In other words, journalists should be allowed to do what journalists have done for centuries. It’s the most straightforward and common-sense piece of legislation possibly in American history.
The press unfortunately has a long and sordid history of publishing sensitive information from inside the government that damages our national security. During the Vietnam War the New York Times published the Pentagon Papers in an effort to demoralize the American people and turn them against the war effort… The Press Act would immunize journalists and leakers alike from scrutiny and consequences for their actions. his bill would prohibit the government from compelling any individual who calls himself a journalist from disclosing the source or substance of such damaging leaks. This effectively would grant journalists special legal privileges to disclose sensitive information that no other citizen enjoys. It would treat the press as a special caste of crusaders for truth who are somehow set apart from their fellow citizens.

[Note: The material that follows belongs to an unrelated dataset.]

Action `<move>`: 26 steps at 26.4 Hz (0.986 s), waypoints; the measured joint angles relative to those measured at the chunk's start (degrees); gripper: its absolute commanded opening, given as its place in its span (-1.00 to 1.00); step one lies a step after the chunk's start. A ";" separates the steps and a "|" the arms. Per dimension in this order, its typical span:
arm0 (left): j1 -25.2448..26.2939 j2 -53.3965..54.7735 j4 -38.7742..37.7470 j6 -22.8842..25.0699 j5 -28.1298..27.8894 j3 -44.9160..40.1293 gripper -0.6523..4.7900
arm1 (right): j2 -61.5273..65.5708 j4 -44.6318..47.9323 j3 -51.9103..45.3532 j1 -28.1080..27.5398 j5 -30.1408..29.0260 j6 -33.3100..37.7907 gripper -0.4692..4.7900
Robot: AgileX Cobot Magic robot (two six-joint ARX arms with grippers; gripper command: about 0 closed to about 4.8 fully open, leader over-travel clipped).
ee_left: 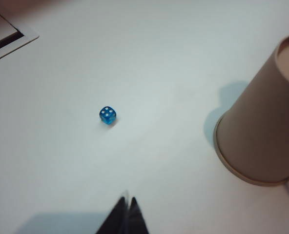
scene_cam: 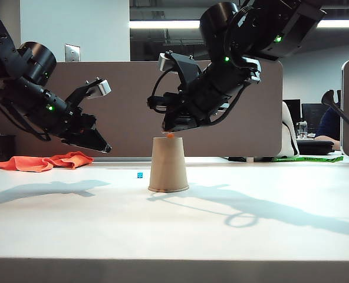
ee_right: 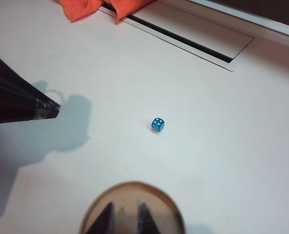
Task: Throw the dice onto the paper cup, compare its value with the values of the other dice on the table, place the die with the higher value on the paper cup, and take no action if both dice have the same value.
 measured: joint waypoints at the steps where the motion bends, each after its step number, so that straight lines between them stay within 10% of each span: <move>1: 0.00 0.00 0.00 0.00 -0.02 0.00 -0.78 | 0.00 0.07 0.02 0.00 -0.02 0.00 -0.56; 26: 0.00 -1.05 3.06 -6.19 -2.67 0.02 -0.78 | -12.15 -0.68 -0.37 -8.13 9.05 0.02 -0.84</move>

Sunlight is the best disinfectant. If America’s publicly funded, privately profitable wars are on the up and up, and truly benefit American national security, the question is: why is Cotton afraid of a little sunlight?
Is Sean Hannity, chief GOP cheerleader, going to hit Cotton in a segment for hypocritically flaunting the party line on free speech?
Is Trump going to do a Truth Social thing about it when he’s not busy selling his NFT scam?
Or will GOP leadership stay committed to partisan hackery with no regard for principle?